Sampling w/o Replacement using Excel Functions

Because of these shortcomings, it is easier to create random samples, with or without replacement, using standard Excel functions. In fact, it is even easier to create such samples using Real Statistics worksheet functions, as we will demonstrate shortly.

Example 2: Recreate Group 1 from Example 1 without allowing any duplicates.

We accomplish this by creating a worksheet as shown in Figure 3.

Sampling without replacement

Figure 3 – Creating a random sample without replacement

Column A consists of the data elements in the population (as taken from Figure 1). Column B consists of random numbers between 0 and 1. These are generated by entering the Excel function RAND() in cell B4, highlighting the range B4:B23, and pressing Ctrl-D. This will place the formula =RAND() in every cell in the range B4:B23.

Finally, create column C by putting the following formula in cell C4 and then copying it down (using Ctrl-D as described above) for as many rows as you want elements in the sample.

=INDEX(A$4:A$23,RANK(B4,B$4:B$23))

See Built-in Excel Functions and Table Lookup for more information about the INDEX function.

Sampling with Replacement using Excel Functions

To generate a sample of size six with replacement, place the following formula in cell C4 instead.
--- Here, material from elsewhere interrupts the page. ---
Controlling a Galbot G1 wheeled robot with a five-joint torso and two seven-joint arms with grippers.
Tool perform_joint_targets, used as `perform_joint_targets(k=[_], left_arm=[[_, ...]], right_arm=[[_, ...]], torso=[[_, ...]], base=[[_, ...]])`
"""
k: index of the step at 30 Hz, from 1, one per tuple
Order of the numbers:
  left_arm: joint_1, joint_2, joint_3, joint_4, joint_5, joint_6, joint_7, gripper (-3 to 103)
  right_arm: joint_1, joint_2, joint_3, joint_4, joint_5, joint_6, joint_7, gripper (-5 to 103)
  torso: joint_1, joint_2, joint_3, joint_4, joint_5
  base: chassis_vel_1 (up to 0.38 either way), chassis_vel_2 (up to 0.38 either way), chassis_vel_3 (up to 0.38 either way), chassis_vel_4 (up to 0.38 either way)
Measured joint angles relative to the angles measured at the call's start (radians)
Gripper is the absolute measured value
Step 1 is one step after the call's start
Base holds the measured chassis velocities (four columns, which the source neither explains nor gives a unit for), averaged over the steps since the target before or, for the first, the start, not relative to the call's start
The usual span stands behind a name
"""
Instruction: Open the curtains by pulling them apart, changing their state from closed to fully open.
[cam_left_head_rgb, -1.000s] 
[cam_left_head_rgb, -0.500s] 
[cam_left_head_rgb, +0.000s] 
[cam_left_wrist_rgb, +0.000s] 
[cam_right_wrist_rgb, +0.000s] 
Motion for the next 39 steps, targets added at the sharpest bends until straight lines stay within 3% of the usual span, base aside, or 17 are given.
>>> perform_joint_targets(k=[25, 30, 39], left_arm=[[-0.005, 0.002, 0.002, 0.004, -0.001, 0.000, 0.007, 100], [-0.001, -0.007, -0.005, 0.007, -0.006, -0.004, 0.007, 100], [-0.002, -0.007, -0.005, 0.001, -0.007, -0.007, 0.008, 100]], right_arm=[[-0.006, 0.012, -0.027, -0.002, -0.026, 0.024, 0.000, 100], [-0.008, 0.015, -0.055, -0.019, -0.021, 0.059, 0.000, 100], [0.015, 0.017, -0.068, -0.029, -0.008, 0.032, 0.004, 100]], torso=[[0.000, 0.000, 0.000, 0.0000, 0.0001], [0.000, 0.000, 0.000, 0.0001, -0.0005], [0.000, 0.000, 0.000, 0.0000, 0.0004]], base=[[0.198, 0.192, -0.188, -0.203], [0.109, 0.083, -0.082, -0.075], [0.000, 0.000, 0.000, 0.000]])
Note that column B is not necessary.

=INDEX(A$4:A$23,RANDBETWEEN(1,COUNT(A$4:A$23)))

Real Statistics Worksheet Capabilities

Click here for a description of the Real Statistics data analysis tool and worksheet functions that simplify the task of creating a random sample in Excel.

Examples Workbook

Click here to download the Excel workbook with the examples described on this webpage.

References

Chuza, E. (2016) Use the Sampling Analysis tool in Excel to easily select random numbers. Sage Intelligence
https://www.sageintelligence.com/tips-and-tricks/excel-tips-tricks/2016/02/sampling-analysis-tool/

32 thoughts on “Sampling”

  1. This is a helpful article; I don’t understand excel very well, but I am a teacher needing a program to randomly select student’s names from a list without replacement, and then after I’ve called on everyone in the class, start over again. Is there a way to do this? I am looking for the fastest, cleanest system.

    Thank you!

    Reply
  2. Hello, I have followed your instructions but what I want is one time to create 15 samples per person. Example, person A has 100 data, person B has 150 data, person C has 80 data, person D has 50 data. I want the formula to generate one time for the 4 persons (A,B,C,D). The sample above is fixed with one criteria and one interval. I want result for the 4 person with 10 samples will be generated.
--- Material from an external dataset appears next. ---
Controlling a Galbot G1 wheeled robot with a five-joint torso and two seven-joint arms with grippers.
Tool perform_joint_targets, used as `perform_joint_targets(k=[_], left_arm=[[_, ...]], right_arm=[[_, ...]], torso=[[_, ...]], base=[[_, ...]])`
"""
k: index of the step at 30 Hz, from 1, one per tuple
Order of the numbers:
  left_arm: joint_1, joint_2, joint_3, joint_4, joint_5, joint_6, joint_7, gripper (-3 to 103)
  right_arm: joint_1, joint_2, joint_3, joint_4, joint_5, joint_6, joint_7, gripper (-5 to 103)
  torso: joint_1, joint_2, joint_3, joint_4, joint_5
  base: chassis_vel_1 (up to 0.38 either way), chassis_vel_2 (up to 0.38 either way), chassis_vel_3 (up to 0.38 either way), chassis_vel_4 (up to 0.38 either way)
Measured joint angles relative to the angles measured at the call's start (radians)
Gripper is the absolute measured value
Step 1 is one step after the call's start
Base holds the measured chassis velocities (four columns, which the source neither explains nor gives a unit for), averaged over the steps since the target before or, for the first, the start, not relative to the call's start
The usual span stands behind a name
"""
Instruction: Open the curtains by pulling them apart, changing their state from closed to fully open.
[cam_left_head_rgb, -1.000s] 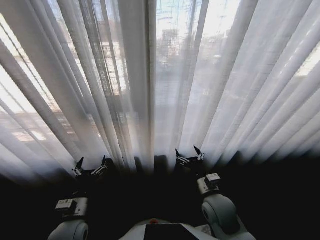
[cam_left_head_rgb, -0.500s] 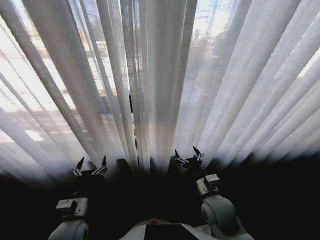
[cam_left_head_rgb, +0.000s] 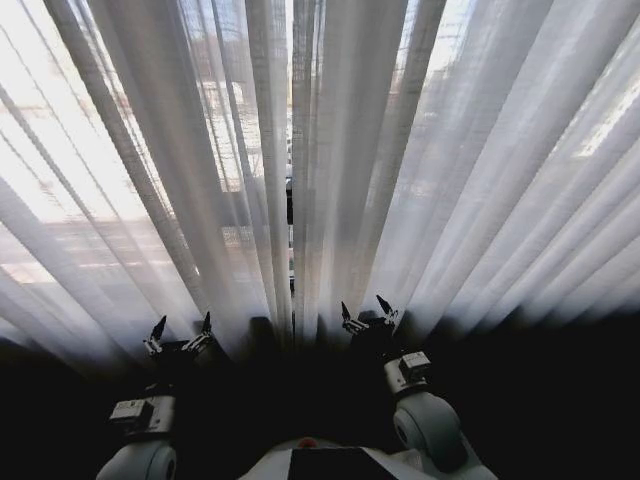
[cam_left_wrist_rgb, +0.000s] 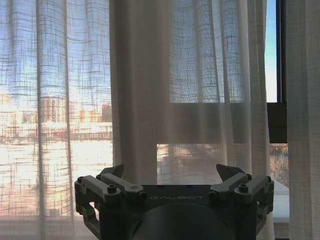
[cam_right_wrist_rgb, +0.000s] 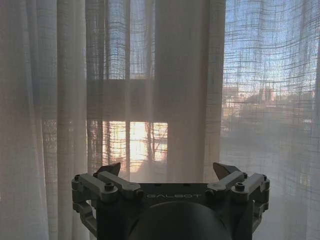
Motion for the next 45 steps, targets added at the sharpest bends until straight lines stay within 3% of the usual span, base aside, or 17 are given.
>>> perform_joint_targets(k=[45], left_arm=[[0.003, -0.019, 0.002, 0.004, 0.010, 0.001, 0.002, 100]], right_arm=[[0.020, -0.006, -0.028, -0.015, 0.003, -0.007, -0.001, 100]], torso=[[0.000, 0.000, 0.000, 0.0000, -0.0002]], base=[[0.038, 0.042, -0.041, -0.038]])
    Thank you for the help.

    Lalaine

    Reply
  3. Hie Charles, i have a data sheet of upto 5400 items, i want just 84 but would want those randomly or periodically selected to be highlighted so i don’t have to search for them in such a huge population

    Reply
  4. Hi Charles,
    Many thanks for explaining this function. It was really useful. I have a quick question for you. I wanted to select, by following your Example 2 above, a random sample of size 100 from a dataset including 432 prices . My “Sample 1” included seven 0s, although the dataset does not include any 0. Could you please suggest what I am doing wrong here?
    Kind regards,
    Ashique

    Reply
  5. Hello Charles, I would like your help, I work for QA in the shipbuilding Industry, and need to do a sampling plan to find out for instance.
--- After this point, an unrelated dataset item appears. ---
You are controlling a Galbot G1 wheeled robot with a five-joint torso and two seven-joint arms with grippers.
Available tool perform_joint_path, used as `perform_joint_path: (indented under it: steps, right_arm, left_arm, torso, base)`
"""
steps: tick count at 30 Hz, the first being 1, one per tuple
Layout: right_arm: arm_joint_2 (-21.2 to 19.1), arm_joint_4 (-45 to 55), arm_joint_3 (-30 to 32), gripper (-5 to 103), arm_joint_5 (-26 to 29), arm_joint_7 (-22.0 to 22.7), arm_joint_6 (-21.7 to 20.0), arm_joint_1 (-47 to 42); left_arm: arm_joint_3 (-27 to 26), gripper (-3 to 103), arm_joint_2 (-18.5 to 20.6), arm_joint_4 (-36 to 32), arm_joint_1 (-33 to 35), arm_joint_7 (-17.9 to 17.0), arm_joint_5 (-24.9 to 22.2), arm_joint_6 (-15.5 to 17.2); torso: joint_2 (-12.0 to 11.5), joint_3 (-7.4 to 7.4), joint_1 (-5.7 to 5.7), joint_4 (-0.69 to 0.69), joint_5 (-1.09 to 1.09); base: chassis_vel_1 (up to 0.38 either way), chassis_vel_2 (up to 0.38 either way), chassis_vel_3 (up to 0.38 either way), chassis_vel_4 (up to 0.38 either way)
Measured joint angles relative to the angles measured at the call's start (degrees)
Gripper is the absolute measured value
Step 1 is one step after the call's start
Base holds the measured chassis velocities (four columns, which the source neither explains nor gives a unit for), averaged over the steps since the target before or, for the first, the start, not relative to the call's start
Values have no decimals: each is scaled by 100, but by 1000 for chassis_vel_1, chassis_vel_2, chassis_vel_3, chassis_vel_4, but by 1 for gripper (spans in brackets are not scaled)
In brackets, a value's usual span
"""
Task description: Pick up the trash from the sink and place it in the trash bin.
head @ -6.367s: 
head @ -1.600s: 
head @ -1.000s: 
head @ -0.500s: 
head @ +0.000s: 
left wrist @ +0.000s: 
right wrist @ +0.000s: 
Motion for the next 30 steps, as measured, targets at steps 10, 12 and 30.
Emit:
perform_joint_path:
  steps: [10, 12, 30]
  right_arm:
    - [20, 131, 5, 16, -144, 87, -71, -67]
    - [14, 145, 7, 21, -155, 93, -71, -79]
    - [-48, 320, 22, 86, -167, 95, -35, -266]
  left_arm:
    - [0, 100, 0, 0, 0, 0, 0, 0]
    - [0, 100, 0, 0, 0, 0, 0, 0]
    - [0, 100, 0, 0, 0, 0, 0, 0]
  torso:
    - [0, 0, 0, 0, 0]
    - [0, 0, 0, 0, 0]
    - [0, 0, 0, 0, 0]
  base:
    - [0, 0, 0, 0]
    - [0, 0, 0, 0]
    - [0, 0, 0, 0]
    Let’s say I am trying to see the best way to predict , if I have to inspect X number of welds in a equipment , how can I predict the number of welds to inspects in future equipments so I don’t have to do 100% inspection.

    Reply
    • Andres,
      I believe that I have one or two examples of this type on the website, although I can’t recall where they are.
      First, you need to define the criteria you are using for a “successful” weld. Next, if you aren’t going to do 100% inspection, you have to decide how much error you are willing to tolerate. The sample size will be based on these criteria.
      Charles

      Reply
  6. I am trying to model a 2-card hand in excel using the rand() function. I want to run 5000 trials of 2-card hands and see how blackjacks appear.

    Reply
    • Shashwat,

      A card from a 52 card deck can be modeled as an integer from 0 to 51. If n is the card drawn then (n\4)+2 = the rank of the card drawn (where 11 = Jack, 12 = Queen, 13 = King and 14 = Ace) and n\13 represents the suit (where 0 = clubs, 1 = diamonds, 2 = hearts, 3 = spades).
      To draw one card at random, you can use the function =RANDBETWEEN(0,51).
      To generate 5000 draws of two cards, you can enter the Real Statistics array formula =SHUFFLE(ROW($A$1:$A$52)-1) in range B1:C1 and press Ctrl-Shft-Enter (this represents a draw of two cards). Next highlight the range B1:C5000 and press Ctrl-D to generate the 5,000 random draws.
      You can now create a formula (using IF) to test whether a pair of cards is a blackjack. A blackjack occurs when one card has rank = 14 and another has rank from 10 to 13.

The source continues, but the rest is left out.